Welcome to the Hungarian capital! 🙂
After walking the narrow paths of Venice and the broad streets of Vienna, Budapest has a totally different atmosphere – rather Eastern European. However, the city and the whole country have a long history of being torn between East and West. This back and forth has shaped the outer appearance of the country as well as the the Hungarian identity.
From Vienna, it only takes about 2 hours by train – more or less along the Danube river – to get to Budapest. The city is divided by the river into the one part called ‘buda’ and the other called ‘pest’. Buda is the hilly side of the city, where the Citadella, Fisherman’s Bastion and the Buda castle are located. The city centre and my hostel are on the flat side ‘pest’. One of the bridges over the river is the famous 19th-century Chain Bridge.
Before I join a free walking tour in the afternoon, there’s just enough time to walk up and down one of the biggest streets Andrássy út to see the Heroes’ Square, Vajdahunyad Castle and one of the most famous bath houses, the Széchenyi Thermal Bath.
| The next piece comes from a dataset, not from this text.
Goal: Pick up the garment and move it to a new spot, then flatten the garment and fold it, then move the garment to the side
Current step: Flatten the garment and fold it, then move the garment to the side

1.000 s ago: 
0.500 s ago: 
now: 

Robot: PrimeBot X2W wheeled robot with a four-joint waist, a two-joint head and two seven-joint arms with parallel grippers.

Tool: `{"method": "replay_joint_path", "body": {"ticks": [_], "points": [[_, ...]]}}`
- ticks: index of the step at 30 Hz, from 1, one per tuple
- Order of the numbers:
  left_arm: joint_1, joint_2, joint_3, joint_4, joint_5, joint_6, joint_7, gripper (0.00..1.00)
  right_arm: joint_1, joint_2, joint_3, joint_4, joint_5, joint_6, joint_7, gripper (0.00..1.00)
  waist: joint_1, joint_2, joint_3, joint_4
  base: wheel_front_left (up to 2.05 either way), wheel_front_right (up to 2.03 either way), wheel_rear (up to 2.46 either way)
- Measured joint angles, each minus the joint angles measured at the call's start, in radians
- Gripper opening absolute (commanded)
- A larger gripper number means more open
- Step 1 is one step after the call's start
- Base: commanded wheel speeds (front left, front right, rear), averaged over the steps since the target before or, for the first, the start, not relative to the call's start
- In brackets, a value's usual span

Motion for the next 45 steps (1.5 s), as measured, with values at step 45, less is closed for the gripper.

Unfortunately, I don’t have the time to pay the Bath House a visit – but I will, when I come back. And I can only recommend it to everyone – they are really famous for it and it’s always good to just relax for a few hours. Anyways, the weather is great and I enjoy every sunbeam on my skin after two rainy days in Vienna.
While we walk through the city with the tour, the guide mentions some really interesting stories about Hungarian history as well as their language and the linguistic relations to other languages. As one of the few European languages, Hungarian belongs to the Uralic language family and is thus related to Finnish and Estonian. Due to their long history of nomadic life and the Turkish and Austrian occupation, Hungarians also spoke German and Turkish influenced their language. If you’d like some more details about that topic, have a look here. 🙂
After walking along some more sight and climbing the castle hill, the whole tour people have a good first impression of the city and ask our guide for more tips where to go for dinner of some typical drinks. As for me, I met Miliee from India and Madeleine from Singapore during the walking tour, both working or studying in Europe at the time and travelling as much as possible during weekends. It’s a Sunday evening so Miliee is already leaving a few hours later but we still make our way to the Jewish quarter and nice little restaurant. The area is known for their food and drinks and I would recommend going there – also decent prices.
Since Miliee has been working in Cologne, we will actually meet again after my return but that’s another story 😉
Madeleine and I finish the night with a walk along the Danube river, while Miliee already left to catch her plane. Sadly, it starts to rain a bit and after such a long day, I’m quite happy to finally rest my head.
The next morning, I get up very early to catch my train to Sofia with a sleepover stop in Craiova. On the way to the station, I can barely find an open bakery or Starbucks to get some breakfast. In the end, I’m almost half an hour early. This should be a lucky coincidence though. By the time I arrive, and finally try to figure out the correct train and platform, there’s only one train leaving about 15mins earlier in the direction of Bukarest, via Craiova. Until I find a staff member to ask again whether this could be the train I need to take, I’m lucky enough to step in the door only a minute before it leaves the station – much earlier than announced in my schedule. Seriously – there haven’t many stressful situation during the whole tour, but who needs that as early as 7am in the morning without a proper breakfast?! 😛
Anyways, let’s start the 12hour train journey to Craiova… and further along to Sofia.